> WHAT TO PRODUCE:
Determine how many lines in these records hold "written". Only the number is wanted.

┄┄┄┄┄┄

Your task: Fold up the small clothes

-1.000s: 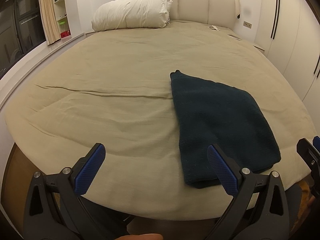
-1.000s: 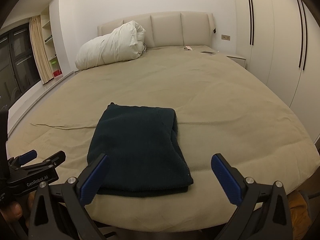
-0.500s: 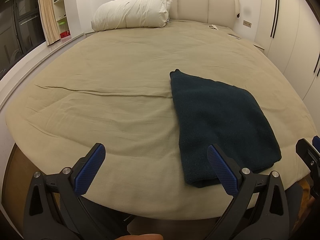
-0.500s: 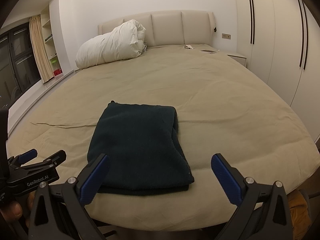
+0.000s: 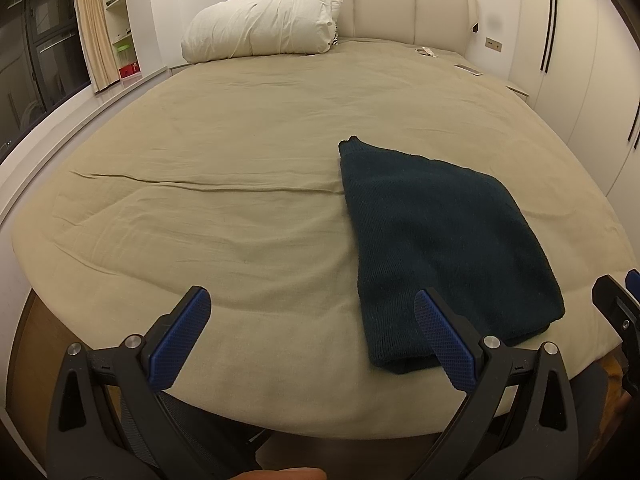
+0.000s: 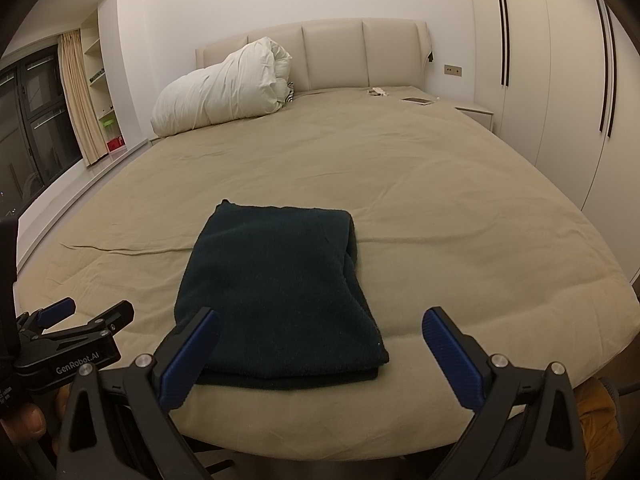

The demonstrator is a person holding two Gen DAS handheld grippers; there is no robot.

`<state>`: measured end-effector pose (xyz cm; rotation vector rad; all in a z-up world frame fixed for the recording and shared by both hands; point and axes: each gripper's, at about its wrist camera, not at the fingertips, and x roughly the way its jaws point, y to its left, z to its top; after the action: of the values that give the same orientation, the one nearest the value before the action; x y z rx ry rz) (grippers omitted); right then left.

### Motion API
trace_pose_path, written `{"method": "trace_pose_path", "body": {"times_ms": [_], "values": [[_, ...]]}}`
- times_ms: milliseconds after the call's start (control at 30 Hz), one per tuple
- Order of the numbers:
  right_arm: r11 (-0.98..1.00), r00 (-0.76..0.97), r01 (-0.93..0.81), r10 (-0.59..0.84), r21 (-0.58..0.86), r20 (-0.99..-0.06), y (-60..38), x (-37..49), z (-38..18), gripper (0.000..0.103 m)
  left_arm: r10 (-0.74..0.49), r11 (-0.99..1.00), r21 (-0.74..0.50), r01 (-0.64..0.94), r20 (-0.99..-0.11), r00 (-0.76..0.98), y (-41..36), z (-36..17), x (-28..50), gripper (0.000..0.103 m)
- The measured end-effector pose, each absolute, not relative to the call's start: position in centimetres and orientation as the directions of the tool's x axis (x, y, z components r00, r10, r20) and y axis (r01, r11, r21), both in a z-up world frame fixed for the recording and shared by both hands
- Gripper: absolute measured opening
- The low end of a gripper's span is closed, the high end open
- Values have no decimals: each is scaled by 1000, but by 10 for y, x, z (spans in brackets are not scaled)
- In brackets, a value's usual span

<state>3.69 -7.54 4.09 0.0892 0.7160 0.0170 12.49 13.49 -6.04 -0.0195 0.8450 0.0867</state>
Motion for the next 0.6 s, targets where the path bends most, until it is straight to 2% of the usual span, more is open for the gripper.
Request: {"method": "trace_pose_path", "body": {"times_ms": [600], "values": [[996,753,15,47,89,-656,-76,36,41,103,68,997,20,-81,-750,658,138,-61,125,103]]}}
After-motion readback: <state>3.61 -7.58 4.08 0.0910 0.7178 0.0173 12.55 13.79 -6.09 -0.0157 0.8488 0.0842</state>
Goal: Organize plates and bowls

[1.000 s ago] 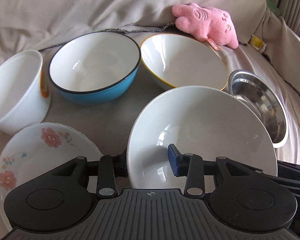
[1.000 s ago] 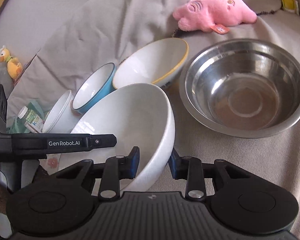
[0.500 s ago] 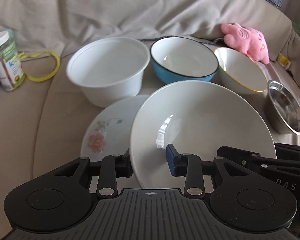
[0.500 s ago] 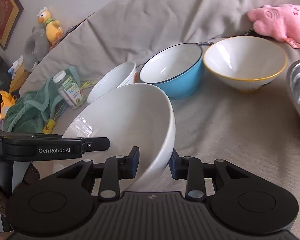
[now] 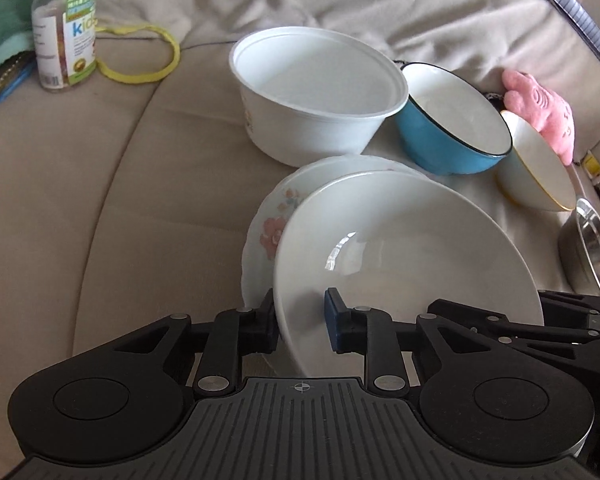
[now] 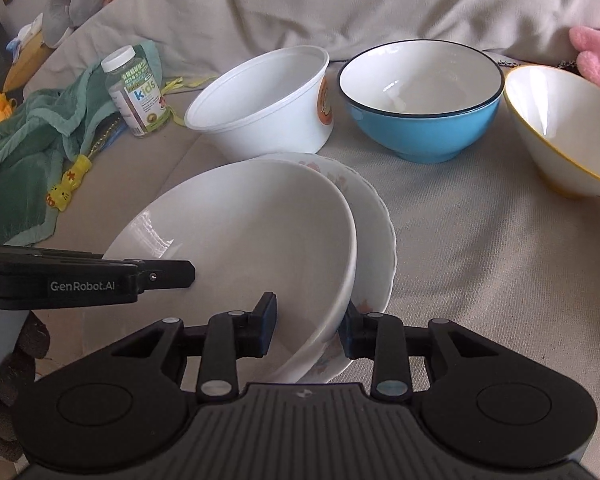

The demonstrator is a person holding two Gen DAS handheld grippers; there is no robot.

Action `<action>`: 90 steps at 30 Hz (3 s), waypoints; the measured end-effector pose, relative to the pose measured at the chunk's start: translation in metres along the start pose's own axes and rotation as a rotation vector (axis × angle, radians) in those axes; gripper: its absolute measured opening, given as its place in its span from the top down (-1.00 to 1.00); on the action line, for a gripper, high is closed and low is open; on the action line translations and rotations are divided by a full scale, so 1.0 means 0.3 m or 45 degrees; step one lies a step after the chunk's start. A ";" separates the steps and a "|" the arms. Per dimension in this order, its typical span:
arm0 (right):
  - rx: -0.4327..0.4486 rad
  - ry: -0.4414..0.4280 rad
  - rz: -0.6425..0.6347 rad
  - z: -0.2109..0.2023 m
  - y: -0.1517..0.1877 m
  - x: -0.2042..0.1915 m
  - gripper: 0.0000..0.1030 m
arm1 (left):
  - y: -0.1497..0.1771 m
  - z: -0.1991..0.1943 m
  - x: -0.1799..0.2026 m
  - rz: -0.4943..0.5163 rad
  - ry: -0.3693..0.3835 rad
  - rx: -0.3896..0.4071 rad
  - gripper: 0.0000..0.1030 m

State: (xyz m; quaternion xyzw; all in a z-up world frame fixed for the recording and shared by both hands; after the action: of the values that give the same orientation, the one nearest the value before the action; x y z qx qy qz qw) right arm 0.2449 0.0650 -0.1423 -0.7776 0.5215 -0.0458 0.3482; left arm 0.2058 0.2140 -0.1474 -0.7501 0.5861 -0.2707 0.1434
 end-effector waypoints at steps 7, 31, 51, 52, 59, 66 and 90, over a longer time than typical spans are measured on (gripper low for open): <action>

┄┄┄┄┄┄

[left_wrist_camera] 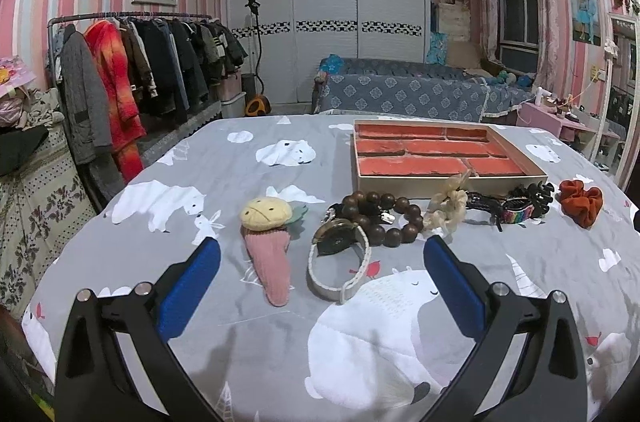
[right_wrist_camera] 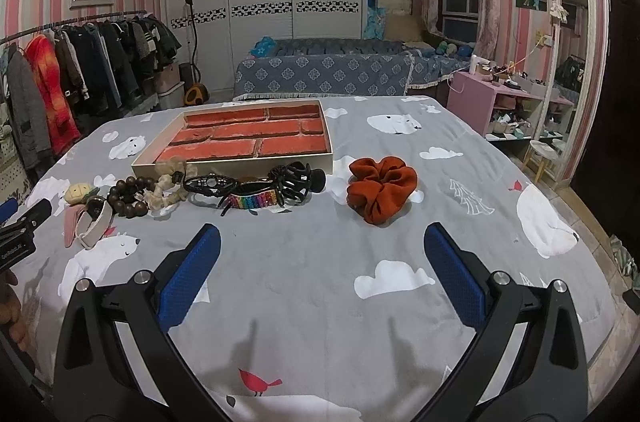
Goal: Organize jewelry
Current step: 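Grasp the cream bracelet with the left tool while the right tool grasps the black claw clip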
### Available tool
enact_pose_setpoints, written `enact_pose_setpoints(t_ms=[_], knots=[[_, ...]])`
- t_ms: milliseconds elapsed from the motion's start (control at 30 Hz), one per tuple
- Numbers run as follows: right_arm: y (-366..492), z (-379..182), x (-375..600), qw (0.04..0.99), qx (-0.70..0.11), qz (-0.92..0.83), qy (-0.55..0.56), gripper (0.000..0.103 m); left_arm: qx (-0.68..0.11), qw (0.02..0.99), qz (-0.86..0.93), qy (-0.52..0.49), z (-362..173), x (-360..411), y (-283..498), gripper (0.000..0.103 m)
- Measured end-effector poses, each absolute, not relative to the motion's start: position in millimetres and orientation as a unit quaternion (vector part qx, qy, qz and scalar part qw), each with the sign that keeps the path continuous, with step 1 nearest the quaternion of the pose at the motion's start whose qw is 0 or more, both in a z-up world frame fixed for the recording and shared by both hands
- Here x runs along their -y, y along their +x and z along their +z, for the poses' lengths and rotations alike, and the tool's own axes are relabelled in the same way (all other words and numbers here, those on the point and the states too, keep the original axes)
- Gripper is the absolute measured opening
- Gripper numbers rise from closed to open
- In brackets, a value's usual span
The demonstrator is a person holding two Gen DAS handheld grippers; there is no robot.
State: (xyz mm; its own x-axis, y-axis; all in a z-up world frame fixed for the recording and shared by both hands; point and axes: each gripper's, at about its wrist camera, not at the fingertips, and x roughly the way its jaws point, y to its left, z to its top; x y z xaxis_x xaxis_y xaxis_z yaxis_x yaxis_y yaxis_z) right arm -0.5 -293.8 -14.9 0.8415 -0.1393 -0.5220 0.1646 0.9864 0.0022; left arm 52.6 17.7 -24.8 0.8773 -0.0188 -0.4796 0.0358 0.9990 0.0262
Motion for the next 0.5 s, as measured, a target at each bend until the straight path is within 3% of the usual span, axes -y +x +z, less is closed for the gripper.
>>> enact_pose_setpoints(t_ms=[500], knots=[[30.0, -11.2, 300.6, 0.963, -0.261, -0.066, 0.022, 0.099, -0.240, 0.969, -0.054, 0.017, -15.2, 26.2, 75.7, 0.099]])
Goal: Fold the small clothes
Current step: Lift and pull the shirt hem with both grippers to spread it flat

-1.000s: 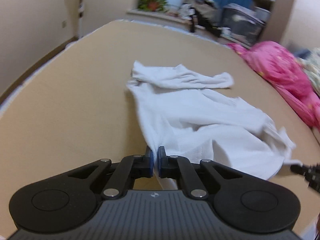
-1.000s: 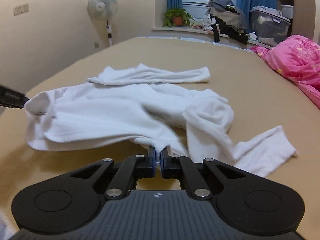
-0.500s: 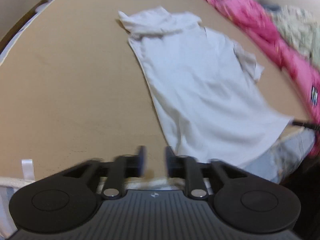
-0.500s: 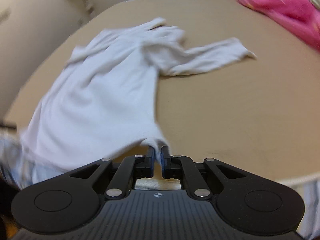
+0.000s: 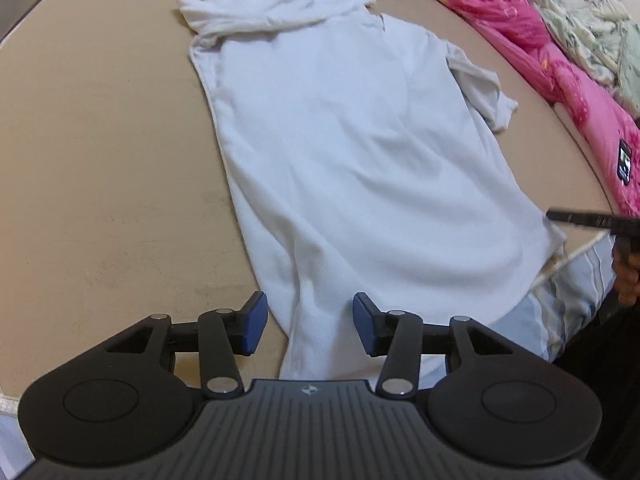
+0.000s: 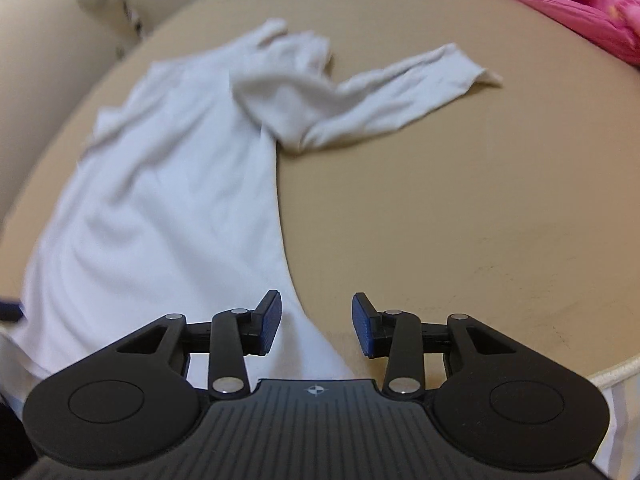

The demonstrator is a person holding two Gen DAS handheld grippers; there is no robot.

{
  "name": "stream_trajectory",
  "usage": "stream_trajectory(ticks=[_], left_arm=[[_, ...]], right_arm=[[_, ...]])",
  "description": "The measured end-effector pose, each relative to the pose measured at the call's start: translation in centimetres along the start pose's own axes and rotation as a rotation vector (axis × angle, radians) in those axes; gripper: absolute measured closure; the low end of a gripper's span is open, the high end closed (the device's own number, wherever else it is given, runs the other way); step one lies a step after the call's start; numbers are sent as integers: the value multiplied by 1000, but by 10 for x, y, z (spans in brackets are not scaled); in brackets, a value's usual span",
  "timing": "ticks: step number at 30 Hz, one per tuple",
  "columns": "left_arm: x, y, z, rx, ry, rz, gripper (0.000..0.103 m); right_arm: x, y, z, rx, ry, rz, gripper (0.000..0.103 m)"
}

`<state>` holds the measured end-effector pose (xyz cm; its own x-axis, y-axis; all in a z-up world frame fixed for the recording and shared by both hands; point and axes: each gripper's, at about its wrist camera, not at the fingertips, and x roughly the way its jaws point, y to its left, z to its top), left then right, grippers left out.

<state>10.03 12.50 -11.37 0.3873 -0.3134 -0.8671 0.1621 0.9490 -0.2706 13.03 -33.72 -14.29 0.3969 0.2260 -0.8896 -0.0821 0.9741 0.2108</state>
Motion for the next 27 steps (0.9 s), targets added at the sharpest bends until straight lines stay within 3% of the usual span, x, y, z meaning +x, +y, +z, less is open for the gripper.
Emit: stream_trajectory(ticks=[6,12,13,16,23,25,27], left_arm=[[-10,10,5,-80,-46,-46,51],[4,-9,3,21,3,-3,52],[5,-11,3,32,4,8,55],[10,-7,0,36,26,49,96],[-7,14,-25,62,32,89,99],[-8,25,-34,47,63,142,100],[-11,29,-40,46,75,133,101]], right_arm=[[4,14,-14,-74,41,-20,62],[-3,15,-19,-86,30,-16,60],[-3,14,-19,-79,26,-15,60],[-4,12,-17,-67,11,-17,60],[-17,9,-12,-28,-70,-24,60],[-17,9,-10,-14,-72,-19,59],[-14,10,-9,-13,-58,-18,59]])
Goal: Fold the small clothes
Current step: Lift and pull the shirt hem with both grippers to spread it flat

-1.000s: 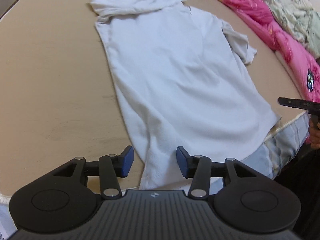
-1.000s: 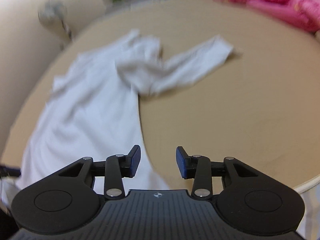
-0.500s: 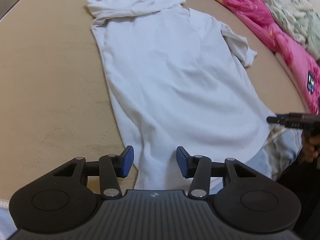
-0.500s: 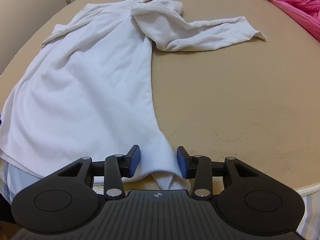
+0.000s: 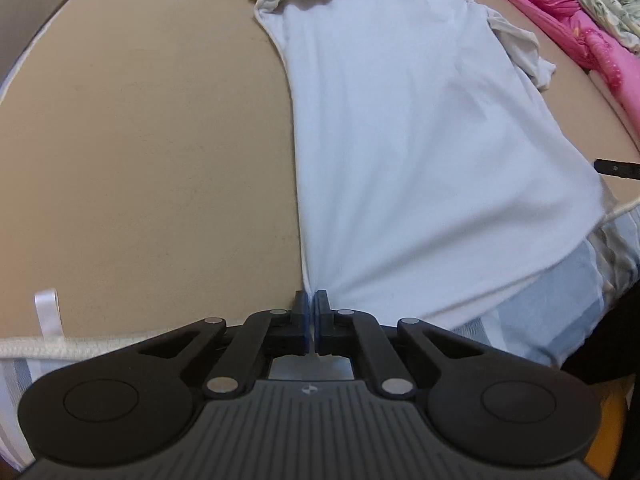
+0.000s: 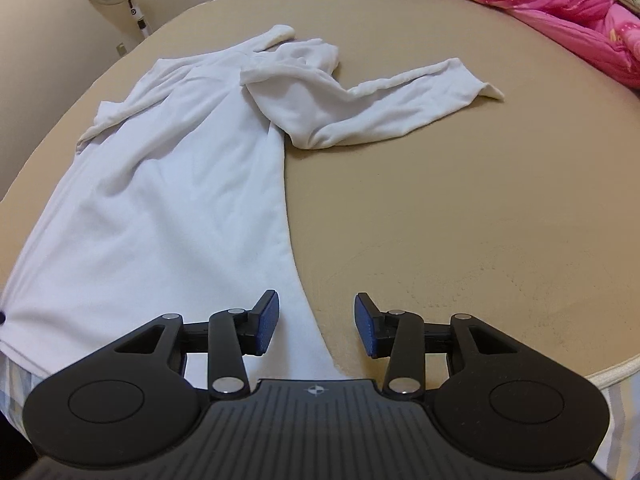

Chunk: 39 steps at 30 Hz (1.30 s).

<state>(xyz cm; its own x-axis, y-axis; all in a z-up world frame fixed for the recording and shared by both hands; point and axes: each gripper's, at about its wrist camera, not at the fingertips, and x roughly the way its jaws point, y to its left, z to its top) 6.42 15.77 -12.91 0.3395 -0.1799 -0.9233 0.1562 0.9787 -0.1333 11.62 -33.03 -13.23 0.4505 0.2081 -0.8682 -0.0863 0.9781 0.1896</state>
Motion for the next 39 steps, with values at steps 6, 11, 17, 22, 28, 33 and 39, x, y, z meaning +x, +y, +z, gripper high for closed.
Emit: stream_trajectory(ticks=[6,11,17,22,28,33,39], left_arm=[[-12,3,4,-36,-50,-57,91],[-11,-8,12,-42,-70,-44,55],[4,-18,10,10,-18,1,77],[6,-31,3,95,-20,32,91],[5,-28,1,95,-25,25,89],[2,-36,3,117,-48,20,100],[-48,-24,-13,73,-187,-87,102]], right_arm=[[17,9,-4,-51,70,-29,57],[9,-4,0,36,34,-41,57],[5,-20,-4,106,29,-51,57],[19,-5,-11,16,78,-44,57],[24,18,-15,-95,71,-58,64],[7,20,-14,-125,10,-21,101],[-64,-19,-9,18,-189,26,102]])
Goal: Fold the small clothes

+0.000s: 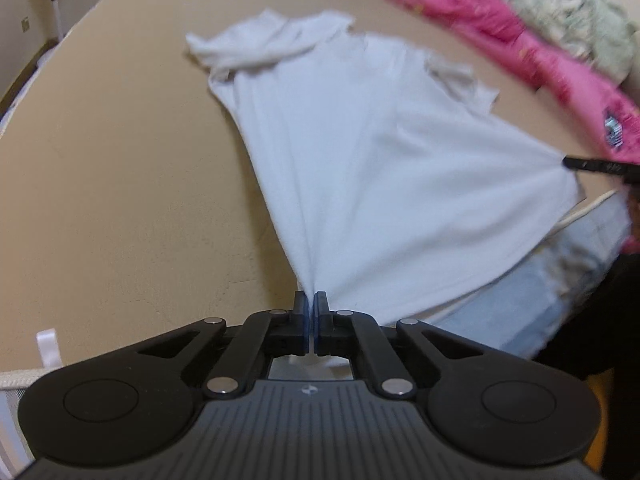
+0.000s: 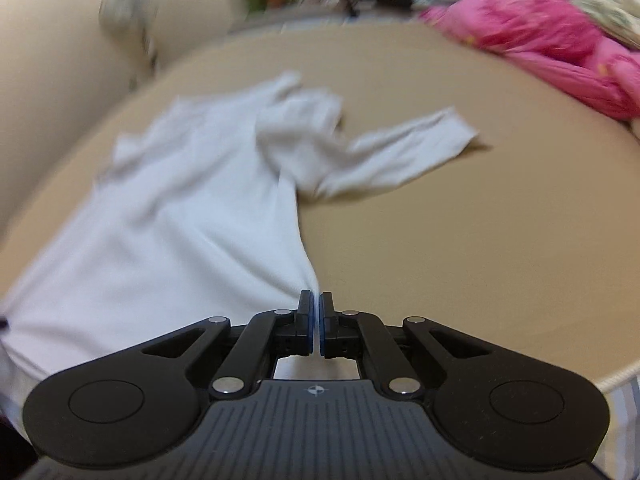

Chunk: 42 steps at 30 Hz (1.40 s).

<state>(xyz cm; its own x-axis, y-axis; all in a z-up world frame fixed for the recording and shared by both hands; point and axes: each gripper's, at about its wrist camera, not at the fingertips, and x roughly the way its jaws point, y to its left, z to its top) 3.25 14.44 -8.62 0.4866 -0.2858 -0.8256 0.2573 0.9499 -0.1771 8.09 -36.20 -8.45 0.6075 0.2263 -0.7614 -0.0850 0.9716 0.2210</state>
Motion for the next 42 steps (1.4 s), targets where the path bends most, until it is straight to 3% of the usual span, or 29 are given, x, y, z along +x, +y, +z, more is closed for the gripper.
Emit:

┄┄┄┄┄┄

> ANSWER BOX:
2